Die gute und die böse Natur. – Erst haben die Menschen sich in die Natur hineingedichtet: sie sahen überall sich und Ihresgleichen, nämlich ihre böse und launenhafte Gesinnung, gleichsam versteckt unter Wolken, Gewittern, Raubtieren, Bäumen und Kräutern: damals erfanden sie die »böse Natur«. Dann kam einmal eine Zeit, da sie sich wieder aus der Natur hinausdichteten, die Zeit Rousseaus: man war einander so satt, dass man durchaus einen Weltwinkel haben wollte, wo der Mensch nicht hinkommt mit seiner Qual: man erfand die »gute Natur«.

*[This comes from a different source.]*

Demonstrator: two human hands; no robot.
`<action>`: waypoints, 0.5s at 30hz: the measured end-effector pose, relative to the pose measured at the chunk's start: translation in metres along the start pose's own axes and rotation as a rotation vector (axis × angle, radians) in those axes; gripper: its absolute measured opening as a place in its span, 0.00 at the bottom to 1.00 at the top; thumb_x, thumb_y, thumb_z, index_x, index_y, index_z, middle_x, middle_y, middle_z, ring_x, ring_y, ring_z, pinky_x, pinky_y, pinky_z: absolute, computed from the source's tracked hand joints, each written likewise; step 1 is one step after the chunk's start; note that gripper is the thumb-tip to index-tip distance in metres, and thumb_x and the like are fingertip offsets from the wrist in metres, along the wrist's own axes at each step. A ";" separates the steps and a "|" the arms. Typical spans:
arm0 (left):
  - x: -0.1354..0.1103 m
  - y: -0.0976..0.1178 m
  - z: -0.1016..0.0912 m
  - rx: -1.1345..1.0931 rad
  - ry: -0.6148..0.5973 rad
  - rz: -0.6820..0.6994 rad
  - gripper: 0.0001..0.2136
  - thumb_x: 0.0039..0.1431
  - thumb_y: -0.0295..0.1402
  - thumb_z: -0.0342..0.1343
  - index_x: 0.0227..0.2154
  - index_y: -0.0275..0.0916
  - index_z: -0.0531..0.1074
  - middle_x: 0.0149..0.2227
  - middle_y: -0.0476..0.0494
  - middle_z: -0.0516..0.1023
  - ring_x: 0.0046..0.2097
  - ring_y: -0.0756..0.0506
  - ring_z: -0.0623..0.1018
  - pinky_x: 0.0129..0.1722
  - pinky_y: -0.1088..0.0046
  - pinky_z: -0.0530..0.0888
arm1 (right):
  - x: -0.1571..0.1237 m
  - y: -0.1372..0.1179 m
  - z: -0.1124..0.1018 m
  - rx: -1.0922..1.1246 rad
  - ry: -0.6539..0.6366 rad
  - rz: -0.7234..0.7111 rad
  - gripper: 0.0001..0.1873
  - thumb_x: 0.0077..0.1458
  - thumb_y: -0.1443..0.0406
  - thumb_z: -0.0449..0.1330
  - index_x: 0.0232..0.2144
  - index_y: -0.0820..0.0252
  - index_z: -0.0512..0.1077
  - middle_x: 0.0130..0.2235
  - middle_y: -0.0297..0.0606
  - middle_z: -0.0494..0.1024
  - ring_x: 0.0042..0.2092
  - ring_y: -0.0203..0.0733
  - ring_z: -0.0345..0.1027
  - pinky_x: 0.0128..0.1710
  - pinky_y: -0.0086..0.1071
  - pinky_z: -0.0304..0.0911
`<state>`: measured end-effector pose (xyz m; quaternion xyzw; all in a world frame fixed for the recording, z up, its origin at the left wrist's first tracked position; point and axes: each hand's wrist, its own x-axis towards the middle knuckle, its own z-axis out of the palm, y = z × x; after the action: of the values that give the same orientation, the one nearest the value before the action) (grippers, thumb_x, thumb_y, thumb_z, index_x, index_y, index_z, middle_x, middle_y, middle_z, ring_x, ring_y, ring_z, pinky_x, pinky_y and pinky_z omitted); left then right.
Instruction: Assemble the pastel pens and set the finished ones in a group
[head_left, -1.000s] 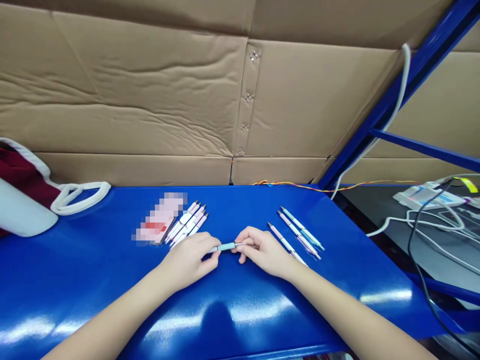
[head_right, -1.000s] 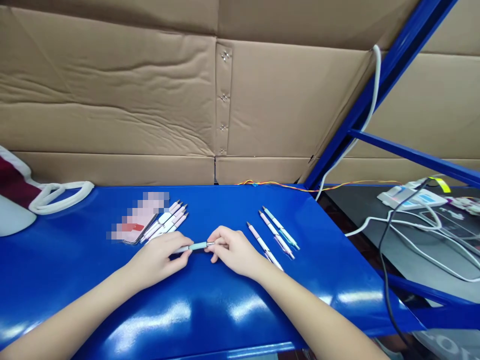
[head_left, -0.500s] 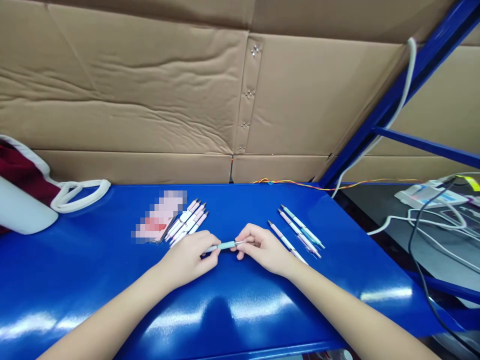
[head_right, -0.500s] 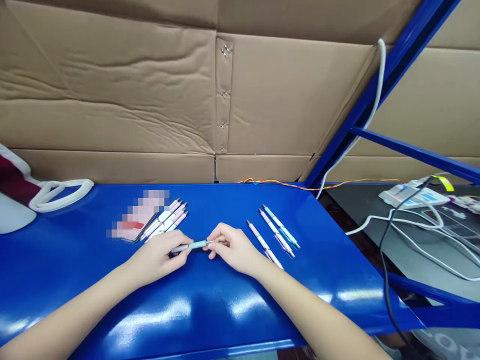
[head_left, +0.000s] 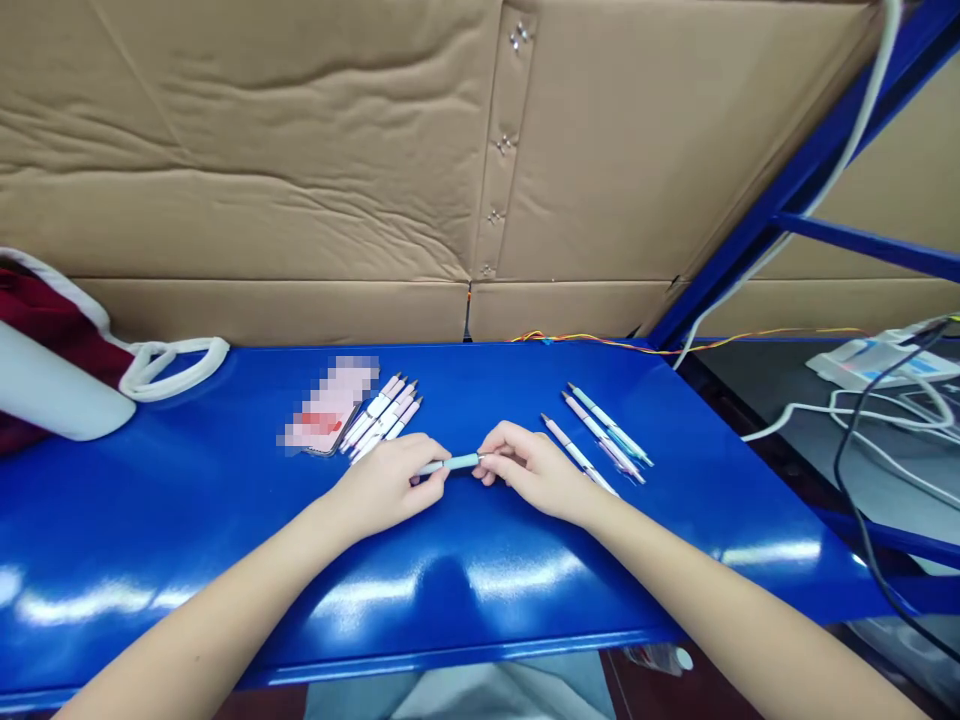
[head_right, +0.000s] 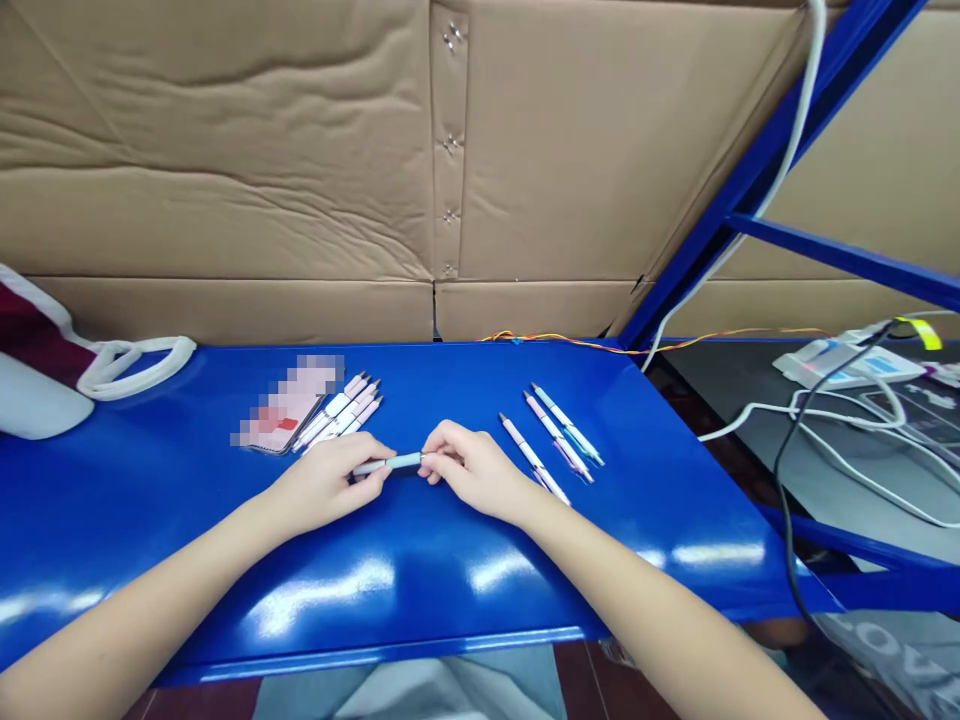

Der Taschenspieler und sein Widerspiel. – Das Erstaunliche in der Wissenschaft ist dem Erstaunlichen in der Kunst des Taschenspielers entgegengesetzt. Denn dieser will uns dafür gewinnen, eine sehr einfache Kausalität dort zu sehen, wo in Wahrheit eine sehr komplizierte Kausalität in Tätigkeit ist. Die Wissenschaft dagegen nötigt uns, den Glauben an einfache Kausalitäten gerade dort aufzugeben, wo alles so leicht begreiflich scheint und wir die Narren des Augenscheins sind. Die »einfachsten« Dinge sind sehr kompliziert, – man kann sich nicht genug darüber verwundern!
»Erkenne dich selbst« ist die ganze Wissenschaft. – Erst am Ende der Erkenntnis aller Dinge wird der Mensch sich selber erkannt haben. Denn die Dinge sind nur die Grenzen des Menschen.
Wahrheit als Circe. – Der Irrtum hat aus Tieren Menschen gemacht; sollte die Wahrheit im Stande sein, aus dem Menschen wieder ein Tier zu machen?
Gegen Bilder und Gleichnisse. – Mit Bildern, und Gleichnissen überzeugt man, aber beweist nicht. Deshalb hat man innerhalb der Wissenschaft eine solche Scheu vor Bildern und Gleichnissen; man will hier gerade das Überzeugende, das Glaublich-Machende nicht und fordert vielmehr das kälteste Misstrauen auch schon durch die Ausdrucksweise und die kahlen Wände heraus: weil das Misstrauen der Prüfstein für das Gold der Gewissheit ist.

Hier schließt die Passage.